> [Work to complete]:
In the entries below, filter for the word "millis" and copy every matching line.

> [Input]:
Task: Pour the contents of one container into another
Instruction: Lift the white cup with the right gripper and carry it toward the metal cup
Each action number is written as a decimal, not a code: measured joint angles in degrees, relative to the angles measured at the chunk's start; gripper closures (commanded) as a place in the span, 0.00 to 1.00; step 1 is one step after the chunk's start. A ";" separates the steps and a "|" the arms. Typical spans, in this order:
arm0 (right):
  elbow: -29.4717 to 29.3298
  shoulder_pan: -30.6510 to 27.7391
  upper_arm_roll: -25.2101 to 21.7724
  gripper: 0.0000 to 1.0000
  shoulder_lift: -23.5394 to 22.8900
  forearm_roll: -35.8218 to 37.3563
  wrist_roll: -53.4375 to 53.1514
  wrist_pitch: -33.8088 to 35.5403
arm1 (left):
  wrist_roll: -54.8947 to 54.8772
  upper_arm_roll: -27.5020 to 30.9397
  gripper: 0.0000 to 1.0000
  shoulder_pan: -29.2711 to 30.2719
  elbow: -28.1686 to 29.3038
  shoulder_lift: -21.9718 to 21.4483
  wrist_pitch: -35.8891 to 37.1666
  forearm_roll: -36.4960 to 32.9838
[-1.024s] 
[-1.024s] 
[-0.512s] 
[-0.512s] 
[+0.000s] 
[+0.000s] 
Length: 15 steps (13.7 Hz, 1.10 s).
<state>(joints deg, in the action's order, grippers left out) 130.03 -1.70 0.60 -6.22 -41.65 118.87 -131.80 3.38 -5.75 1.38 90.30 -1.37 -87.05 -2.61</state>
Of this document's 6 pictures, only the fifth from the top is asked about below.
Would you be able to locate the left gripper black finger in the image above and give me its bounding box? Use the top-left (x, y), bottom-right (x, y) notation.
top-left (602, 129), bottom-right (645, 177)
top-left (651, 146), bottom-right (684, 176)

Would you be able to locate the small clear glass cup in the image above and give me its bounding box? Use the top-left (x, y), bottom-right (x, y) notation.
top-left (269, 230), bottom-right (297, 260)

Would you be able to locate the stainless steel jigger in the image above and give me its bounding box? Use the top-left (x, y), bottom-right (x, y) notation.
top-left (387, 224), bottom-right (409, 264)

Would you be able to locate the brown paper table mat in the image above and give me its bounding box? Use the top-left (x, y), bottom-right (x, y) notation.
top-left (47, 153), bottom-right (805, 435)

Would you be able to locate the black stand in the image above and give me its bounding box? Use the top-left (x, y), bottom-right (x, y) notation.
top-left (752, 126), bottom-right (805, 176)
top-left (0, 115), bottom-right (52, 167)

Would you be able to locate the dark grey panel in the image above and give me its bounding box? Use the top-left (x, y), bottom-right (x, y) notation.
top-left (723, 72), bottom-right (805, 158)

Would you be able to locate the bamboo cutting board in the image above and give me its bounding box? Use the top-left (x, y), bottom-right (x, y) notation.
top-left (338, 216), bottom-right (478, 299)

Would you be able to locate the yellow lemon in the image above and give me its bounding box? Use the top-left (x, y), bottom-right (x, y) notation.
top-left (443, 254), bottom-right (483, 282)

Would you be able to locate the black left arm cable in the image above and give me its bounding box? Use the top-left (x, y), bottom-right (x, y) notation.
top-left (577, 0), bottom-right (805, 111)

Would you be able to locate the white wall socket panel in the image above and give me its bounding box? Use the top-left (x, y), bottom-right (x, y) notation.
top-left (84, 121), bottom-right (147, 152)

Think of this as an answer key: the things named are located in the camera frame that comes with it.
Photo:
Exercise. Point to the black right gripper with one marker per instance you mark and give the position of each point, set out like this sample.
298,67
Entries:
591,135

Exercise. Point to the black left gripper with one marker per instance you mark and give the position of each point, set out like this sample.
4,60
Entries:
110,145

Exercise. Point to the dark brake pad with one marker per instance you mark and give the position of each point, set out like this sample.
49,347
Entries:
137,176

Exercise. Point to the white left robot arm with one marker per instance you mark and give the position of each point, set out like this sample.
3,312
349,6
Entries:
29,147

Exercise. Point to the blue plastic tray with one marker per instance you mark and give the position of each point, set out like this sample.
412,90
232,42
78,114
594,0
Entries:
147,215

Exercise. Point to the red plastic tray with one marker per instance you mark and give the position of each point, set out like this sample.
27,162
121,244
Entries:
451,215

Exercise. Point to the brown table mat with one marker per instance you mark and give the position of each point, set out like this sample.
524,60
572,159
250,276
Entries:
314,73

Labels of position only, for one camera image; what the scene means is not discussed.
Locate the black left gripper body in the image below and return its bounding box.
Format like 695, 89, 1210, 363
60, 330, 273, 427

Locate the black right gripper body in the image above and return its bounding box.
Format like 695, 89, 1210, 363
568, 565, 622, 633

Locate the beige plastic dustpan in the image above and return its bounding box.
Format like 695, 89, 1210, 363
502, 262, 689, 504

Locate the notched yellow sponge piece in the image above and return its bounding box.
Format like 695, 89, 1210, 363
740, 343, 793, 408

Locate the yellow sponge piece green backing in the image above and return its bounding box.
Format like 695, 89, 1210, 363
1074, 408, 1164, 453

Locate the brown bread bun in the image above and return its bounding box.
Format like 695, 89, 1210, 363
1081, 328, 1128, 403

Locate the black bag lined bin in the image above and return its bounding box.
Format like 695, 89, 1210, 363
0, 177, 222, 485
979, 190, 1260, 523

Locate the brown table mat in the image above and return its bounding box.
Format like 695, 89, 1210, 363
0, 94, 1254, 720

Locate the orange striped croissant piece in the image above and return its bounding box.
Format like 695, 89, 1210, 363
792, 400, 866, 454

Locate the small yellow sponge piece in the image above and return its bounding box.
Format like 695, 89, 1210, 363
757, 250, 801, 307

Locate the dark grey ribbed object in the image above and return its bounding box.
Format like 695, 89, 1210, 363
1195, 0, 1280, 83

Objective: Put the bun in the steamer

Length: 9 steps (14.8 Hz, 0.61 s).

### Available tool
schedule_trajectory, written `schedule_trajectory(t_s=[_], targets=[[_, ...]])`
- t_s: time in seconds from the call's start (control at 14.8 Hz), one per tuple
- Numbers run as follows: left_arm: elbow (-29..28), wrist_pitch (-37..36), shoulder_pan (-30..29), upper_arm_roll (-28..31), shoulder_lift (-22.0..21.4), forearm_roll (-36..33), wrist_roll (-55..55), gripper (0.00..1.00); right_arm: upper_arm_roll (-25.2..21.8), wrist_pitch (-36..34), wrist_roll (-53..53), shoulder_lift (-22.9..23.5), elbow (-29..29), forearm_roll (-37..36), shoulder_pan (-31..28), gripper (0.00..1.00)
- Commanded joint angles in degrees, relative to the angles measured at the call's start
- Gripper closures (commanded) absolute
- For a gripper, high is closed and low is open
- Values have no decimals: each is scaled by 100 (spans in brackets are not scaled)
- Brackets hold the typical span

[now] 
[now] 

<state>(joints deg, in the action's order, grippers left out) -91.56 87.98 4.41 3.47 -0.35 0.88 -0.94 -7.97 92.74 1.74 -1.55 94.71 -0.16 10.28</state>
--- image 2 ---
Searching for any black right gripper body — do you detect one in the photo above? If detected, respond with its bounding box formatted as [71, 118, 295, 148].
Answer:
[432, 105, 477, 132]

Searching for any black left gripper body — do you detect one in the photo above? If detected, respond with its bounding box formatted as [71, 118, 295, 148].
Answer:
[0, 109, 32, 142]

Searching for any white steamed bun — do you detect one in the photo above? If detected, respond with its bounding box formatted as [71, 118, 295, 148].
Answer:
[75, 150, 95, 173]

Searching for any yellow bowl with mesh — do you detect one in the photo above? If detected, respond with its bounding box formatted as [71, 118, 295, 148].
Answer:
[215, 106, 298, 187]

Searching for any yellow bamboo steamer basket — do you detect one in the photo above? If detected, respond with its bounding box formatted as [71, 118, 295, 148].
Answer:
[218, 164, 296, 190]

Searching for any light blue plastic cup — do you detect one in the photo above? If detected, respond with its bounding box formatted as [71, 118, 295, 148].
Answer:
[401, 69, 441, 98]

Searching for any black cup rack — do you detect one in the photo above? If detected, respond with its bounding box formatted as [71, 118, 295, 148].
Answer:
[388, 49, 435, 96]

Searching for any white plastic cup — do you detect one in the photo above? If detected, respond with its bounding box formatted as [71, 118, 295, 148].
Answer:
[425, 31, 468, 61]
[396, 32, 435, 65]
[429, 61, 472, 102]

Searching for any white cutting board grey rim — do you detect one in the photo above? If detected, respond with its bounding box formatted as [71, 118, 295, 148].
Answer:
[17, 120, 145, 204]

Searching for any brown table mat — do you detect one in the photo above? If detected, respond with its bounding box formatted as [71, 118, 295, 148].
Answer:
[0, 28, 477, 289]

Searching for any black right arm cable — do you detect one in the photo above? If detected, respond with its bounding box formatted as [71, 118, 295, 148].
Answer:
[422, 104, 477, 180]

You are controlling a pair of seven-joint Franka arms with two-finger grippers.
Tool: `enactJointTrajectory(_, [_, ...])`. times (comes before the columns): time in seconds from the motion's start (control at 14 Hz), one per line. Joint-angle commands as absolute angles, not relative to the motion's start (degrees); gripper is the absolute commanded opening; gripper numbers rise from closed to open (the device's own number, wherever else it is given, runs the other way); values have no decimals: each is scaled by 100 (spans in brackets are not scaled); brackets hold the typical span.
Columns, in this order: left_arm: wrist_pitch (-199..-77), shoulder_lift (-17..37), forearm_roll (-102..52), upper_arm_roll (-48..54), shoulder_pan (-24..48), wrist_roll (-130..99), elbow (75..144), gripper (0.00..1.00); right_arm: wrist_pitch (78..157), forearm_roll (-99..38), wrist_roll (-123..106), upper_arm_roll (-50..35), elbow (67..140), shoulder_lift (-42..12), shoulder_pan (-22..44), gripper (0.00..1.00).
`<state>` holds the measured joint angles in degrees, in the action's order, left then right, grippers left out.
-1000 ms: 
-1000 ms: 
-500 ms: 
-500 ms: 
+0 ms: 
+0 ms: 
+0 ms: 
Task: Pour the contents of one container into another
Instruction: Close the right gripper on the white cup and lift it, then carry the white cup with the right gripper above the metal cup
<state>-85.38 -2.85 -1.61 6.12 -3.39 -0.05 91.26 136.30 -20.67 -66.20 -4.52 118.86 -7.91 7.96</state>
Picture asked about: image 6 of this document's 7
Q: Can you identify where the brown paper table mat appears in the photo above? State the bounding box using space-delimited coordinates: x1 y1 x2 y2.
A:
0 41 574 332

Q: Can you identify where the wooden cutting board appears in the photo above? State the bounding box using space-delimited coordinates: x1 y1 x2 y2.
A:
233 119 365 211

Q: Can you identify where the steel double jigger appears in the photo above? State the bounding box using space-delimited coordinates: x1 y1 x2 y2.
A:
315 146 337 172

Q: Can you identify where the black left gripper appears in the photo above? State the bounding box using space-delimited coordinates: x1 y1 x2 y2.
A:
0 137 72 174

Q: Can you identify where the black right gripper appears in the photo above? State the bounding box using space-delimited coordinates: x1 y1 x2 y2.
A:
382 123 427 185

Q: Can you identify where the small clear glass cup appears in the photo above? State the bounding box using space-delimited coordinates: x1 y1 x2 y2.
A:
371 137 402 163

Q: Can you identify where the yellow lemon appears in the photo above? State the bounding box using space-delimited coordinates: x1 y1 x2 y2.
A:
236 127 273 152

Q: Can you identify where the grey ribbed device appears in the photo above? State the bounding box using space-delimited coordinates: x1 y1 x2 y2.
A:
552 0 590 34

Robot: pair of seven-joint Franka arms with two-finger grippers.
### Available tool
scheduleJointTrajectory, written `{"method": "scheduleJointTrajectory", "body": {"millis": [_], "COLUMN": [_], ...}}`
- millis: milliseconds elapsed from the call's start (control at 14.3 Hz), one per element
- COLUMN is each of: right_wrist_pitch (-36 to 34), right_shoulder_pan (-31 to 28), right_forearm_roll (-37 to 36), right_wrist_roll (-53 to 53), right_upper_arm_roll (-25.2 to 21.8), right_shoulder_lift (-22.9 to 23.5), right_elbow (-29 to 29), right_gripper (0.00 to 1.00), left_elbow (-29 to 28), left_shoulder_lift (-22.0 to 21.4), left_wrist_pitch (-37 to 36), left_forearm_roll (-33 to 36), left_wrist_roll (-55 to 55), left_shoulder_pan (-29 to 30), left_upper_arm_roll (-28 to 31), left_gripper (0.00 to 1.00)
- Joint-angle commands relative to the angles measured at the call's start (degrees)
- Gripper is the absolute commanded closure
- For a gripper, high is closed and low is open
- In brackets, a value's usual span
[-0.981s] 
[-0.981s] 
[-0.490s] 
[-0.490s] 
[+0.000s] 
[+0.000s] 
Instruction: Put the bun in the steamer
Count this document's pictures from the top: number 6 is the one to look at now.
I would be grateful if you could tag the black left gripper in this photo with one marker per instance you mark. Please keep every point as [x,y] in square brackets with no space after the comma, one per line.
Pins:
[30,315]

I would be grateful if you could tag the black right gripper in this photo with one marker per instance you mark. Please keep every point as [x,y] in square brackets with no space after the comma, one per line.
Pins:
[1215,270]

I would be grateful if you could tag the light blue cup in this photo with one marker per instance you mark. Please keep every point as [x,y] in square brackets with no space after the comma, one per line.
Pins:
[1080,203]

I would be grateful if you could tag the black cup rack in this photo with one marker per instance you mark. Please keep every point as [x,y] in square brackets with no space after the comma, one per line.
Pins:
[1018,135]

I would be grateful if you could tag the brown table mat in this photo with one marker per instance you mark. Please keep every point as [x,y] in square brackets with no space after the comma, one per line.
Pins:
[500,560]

> [Exercise solution]:
scheduleJointTrajectory, written `{"method": "scheduleJointTrajectory", "body": {"millis": [_], "COLUMN": [_], ...}}`
- millis: milliseconds elapsed from the call's start (control at 14.3 Hz), one per element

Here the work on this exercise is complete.